TASK REQUIREMENTS: What is needed is the whole of the data, set down exactly.
*** EXERCISE MATERIAL
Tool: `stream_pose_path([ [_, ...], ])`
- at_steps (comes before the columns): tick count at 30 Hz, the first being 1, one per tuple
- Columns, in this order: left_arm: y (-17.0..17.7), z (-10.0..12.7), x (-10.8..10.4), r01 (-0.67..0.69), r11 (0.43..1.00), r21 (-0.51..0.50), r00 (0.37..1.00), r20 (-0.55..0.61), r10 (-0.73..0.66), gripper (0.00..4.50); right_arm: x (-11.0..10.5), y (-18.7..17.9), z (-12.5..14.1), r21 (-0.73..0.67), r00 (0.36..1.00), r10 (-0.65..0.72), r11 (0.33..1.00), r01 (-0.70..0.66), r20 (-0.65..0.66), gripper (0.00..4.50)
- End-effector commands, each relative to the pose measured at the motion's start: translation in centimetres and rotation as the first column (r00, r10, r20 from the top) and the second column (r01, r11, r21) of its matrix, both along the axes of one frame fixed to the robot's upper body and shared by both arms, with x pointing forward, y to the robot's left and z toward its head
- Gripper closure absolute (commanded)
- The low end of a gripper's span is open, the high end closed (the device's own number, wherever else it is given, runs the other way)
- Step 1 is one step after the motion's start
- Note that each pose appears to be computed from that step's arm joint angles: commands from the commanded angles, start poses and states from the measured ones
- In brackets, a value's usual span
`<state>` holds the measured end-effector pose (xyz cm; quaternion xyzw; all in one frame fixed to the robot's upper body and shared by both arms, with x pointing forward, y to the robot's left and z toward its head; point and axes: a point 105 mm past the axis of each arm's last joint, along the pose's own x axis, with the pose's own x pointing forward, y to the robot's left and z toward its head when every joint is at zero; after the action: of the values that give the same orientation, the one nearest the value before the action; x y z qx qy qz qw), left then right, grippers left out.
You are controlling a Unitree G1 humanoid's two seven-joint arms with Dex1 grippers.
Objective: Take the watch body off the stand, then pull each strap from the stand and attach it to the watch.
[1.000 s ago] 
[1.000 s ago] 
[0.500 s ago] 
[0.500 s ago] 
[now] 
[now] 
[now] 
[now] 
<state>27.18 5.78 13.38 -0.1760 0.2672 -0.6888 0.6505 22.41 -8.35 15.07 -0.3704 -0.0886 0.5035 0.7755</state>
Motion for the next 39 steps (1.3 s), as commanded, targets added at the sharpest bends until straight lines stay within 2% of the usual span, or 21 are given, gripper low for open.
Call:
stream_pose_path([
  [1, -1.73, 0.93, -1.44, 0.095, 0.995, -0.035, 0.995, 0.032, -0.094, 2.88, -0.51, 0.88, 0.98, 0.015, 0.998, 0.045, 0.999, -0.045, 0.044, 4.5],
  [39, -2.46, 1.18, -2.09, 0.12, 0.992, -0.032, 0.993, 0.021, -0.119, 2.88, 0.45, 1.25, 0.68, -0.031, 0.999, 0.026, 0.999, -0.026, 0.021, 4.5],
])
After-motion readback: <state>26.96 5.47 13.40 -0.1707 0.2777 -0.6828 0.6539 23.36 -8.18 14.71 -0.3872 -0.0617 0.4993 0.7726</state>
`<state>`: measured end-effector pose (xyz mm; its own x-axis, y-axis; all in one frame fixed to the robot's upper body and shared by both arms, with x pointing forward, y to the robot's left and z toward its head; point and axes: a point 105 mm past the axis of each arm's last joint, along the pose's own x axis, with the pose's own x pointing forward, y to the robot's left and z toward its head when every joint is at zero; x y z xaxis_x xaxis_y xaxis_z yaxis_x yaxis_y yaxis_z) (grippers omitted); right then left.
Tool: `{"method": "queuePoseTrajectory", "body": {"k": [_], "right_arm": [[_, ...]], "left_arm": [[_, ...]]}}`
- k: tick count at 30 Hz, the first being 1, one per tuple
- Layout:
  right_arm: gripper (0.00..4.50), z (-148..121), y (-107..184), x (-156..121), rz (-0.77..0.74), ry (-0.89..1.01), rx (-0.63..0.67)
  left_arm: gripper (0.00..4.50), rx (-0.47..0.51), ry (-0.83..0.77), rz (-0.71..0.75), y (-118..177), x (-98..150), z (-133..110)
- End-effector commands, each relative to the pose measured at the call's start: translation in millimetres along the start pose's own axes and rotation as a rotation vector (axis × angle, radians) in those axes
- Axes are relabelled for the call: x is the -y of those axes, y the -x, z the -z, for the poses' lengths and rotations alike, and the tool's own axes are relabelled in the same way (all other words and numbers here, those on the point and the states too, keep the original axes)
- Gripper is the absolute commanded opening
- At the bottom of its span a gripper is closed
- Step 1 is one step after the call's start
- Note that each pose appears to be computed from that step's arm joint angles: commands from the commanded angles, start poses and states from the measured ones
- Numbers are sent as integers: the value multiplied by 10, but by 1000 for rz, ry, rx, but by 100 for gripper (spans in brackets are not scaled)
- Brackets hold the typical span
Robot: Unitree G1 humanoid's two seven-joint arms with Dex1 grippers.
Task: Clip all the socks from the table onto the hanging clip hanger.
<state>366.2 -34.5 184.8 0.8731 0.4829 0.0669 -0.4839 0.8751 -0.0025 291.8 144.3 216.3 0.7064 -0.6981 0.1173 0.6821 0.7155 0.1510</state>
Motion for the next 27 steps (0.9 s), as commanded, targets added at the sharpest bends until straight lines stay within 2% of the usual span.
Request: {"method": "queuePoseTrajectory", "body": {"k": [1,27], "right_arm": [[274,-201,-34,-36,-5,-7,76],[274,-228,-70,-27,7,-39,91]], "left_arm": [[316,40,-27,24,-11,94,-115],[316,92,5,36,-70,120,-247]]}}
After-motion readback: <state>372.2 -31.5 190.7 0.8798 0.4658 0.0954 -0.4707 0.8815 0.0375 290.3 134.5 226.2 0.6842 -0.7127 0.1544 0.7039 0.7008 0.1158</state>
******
EXERCISE RESULT:
Tool: `stream_pose_path([ [_, ...], ])`
- at_steps (comes before the columns): tick count at 30 Hz, the first being 1, one per tuple
- Columns, in this order: left_arm: y (-17.0..17.7), z (-10.0..12.7), x (-10.8..10.4), r01 (-0.67..0.69), r11 (0.43..1.00), r21 (-0.51..0.50), r00 (0.37..1.00), r20 (-0.55..0.61), r10 (-0.73..0.66), gripper (0.00..4.50); right_arm: x (-11.0..10.5), y (-18.7..17.9), z (-12.5..14.1), r21 (-0.73..0.67), r00 (0.36..1.00), r10 (-0.65..0.72), r11 (0.33..1.00), r01 (-0.70..0.66), r20 (-0.65..0.66), gripper (0.00..4.50)
- End-effector commands, each relative to the pose measured at the motion's start: translation in centimetres and rotation as the first column (r00, r10, r20 from the top) and the second column (r01, r11, r21) of its matrix, both along the axes of one frame fixed to the robot's upper body and shared by both arms, with x pointing forward, y to the robot's left and z toward its head
- Gripper closure absolute (commanded)
- The low end of a gripper's span is open, the high end closed (the device's own number, wherever else it is given, runs the other way)
- Step 1 is one step after the motion's start
- Note that each pose appears to be computed from that step's arm joint angles: commands from the commanded angles, start poses and states from the measured ones
- In brackets, a value's usual span
`<state>` holds the measured end-effector pose (xyz cm; quaternion xyzw; all in one frame fixed to the robot's upper body and shared by both arms, with x pointing forward, y to the robot's left and z toward its head; point and axes: a point 105 mm past the axis of each arm's last joint, along the pose's own x axis, with the pose's own x pointing forward, y to the robot's left and z toward its head when every joint is at zero; after the action: of the values that give the same orientation, the one nearest the value before the action; x y z qx qy qz qw), left then right, grippers left out.
You are controlling a Unitree G1 humanoid's two seven-joint arms with Dex1 grippers.
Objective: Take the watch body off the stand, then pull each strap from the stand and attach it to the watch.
[1.000 s ago] 
[1.000 s ago] 
[0.500 s ago] 
[0.500 s ago] 
[now] 
[now] 
[now] 
[now] 
<state>27.18 5.78 13.38 -0.1760 0.2672 -0.6888 0.6505 22.41 -8.35 15.07 -0.3704 -0.0886 0.5035 0.7755</state>
Motion for the next 39 steps (1.3 s), as commanded, targets added at the sharpest bends until straight lines stay within 2% of the usual span, or 21 are given, gripper low for open.
Call:
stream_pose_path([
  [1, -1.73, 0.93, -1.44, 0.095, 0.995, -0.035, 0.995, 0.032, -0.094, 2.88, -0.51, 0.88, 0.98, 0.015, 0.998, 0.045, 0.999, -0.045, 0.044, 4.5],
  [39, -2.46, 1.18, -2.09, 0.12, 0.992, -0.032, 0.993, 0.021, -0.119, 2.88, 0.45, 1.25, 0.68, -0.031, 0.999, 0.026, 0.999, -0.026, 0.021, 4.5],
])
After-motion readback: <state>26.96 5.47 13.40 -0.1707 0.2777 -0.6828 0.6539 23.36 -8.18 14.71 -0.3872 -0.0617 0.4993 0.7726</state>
`<state>`: measured end-effector pose (xyz mm; its own x-axis, y-axis; all in one frame fixed to the robot's upper body and shared by both arms, with x pointing forward, y to the robot's left and z toward its head; point and axes: a point 105 mm past the axis of each arm's last joint, along the pose's own x axis, with the pose's own x pointing forward, y to the robot's left and z toward its head when every joint is at zero; x y z xaxis_x xaxis_y xaxis_z yaxis_x yaxis_y yaxis_z) (grippers omitted); right then left.
Tool: `{"method": "queuePoseTrajectory", "body": {"k": [_], "right_arm": [[_, ...]], "left_arm": [[_, ...]]}}`
- k: tick count at 30 Hz, the first being 1, one per tuple
- Layout:
  right_arm: gripper (0.00..4.50), z (-148..121), y (-107..184), x (-156..121), rz (-0.77..0.74), ry (-0.89..1.01), rx (-0.63..0.67)
  left_arm: gripper (0.00..4.50), rx (-0.47..0.51), ry (-0.83..0.77), rz (-0.71..0.75), y (-118..177), x (-98..150), z (-133..110)
- End-effector commands, each relative to the pose measured at the call's start: translation in millimetres along the start pose's own axes and rotation as a rotation vector (axis × angle, radians) in those axes
- Axes are relabelled for the call: x is the -y of those axes, y the -x, z the -z, for the poses' lengths and rotations alike, and the tool's own axes are relabelled in the same way (all other words and numbers here, those on the point and the states too, keep the original axes)
- Gripper is the absolute commanded opening
- At the bottom of its span a gripper is closed
- Step 1 is one step after the call's start
- Note that each pose appears to be computed from that step's arm joint angles: commands from the commanded angles, start poses and states from the measured ones
- Numbers are sent as integers: the value multiplied by 10, but by 1000 for rz, ry, rx, but by 100 for gripper (spans in brackets are not scaled)
- Brackets hold the typical span
Robot: Unitree G1 humanoid's two seven-joint arms with Dex1 grippers.
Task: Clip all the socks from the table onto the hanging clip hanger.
<state>366.2 -34.5 184.8 0.8731 0.4829 0.0669 -0.4839 0.8751 -0.0025 291.8 144.3 216.3 0.7064 -0.6981 0.1173 0.6821 0.7155 0.1510</state>
Motion for the next 27 steps (0.9 s), as commanded, targets added at the sharpest bends until straight lines stay within 2% of the usual span.
Request: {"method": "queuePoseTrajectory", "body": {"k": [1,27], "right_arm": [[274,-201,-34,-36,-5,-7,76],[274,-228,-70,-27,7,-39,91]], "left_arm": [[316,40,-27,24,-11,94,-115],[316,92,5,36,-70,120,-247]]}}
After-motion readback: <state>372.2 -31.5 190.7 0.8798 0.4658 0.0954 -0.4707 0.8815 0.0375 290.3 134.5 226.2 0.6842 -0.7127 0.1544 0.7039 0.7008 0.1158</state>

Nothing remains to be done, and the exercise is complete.